INVESTING MISTAKES: What To Avoid Like The Plague

Everyone Makes Mistakes (But You Don’t Have To)

There are too many people in the world of investing who are not well educated in doing so but still try it out anyway. In fact, you might make some mistakes when you start out with any kind of investment. You should take a look at some of the mistakes that people commonly make when they do get into this field. Reviewing these mistakes can help you to understand what you should be avoiding when you try to make money off of stocks and other things.

Watch For What’s Open

The first mistake to avoid involves waiting too long to get into an investment. The stock market is incredibly fleeting. It can take just a brief moment for a good deal to go away. Therefore, you should watch for all of the best investments and to take advantage of them as soon as you can before their opportunities go away. You should be very observant because of how stocks can change in value so often. The changes can prove to be very unpredictable sometimes.

How Many Funds?

The next tip to watch for involves investing in things when you don’t have money for them. You should only invest with the money that you actually have. You will be playing very dangerously if you invest in things with money that you have borrowed. This is because you will have a very difficult time with paying your borrowed money back in the event that your investment fails.
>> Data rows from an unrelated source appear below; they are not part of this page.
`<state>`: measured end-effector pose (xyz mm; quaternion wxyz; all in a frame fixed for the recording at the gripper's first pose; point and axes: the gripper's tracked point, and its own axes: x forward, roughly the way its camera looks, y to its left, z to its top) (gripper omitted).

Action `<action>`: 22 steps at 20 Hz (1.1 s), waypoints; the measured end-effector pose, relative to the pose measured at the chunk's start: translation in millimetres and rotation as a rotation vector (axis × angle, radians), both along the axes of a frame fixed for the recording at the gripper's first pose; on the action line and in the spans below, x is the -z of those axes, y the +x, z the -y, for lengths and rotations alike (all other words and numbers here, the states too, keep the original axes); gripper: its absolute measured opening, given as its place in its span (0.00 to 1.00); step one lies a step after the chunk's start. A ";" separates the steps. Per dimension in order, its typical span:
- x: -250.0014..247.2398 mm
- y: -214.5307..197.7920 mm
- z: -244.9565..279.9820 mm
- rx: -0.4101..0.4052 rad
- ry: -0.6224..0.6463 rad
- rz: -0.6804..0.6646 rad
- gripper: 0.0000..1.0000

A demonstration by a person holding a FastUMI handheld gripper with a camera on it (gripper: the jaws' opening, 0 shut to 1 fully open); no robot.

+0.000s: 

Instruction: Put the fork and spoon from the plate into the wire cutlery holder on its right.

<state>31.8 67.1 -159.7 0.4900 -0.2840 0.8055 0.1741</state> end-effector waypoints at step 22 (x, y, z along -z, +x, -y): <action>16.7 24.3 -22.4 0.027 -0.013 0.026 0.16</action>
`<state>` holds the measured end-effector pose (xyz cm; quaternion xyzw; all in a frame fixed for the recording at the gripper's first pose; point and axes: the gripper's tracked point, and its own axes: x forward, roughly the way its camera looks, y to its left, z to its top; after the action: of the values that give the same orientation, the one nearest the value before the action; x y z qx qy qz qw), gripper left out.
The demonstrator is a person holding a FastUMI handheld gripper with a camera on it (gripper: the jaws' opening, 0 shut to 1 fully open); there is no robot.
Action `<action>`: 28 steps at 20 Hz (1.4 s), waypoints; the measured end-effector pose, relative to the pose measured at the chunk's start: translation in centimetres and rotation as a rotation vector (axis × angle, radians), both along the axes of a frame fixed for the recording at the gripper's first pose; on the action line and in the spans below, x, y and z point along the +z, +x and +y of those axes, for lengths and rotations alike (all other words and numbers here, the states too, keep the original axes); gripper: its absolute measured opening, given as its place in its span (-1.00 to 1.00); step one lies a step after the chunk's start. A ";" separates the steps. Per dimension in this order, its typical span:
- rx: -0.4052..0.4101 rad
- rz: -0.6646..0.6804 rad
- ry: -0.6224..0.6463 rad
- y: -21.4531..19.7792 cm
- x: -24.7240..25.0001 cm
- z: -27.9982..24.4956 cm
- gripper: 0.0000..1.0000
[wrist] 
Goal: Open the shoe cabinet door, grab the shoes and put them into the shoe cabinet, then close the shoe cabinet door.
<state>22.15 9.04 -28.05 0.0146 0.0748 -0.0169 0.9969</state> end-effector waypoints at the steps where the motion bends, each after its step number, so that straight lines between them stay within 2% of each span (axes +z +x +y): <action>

Take A Look At How Long Your Investment Will Last

It is smart to take a look at how long you are going to invest in something. Failing to understand how long your effort is going to last for will only hurt your chances of earning money. For example, you should only work with short term choices if you are looking to get more capital as quickly as possible. Meanwhile, long term choices can work if you are interested in getting a larger amount of profits off of something over time.

Be Cautious

It is also good to be very careful when dealing with stocks and other types of investments. You should not take things that go down in value too seriously because there could be a chance that they will keep on declining in value. Therefore, you should take a look at the trends that you see with different investments. You should focus on researching different options and then investing in things that appear to be ready to go up in value. Sometimes a little bit of patience is all that you need if you want to do more with your money.

These are all important things to review when you are going to invest in any type of financial instrument. You should avoid waiting too long but at the same time be careful with what you are getting into and research something beforehand. Be sure to also avoid not thinking about the length of your investment. These are all tips that will help you to get more money and to keep from being at risk of losing more than what you can afford to lose.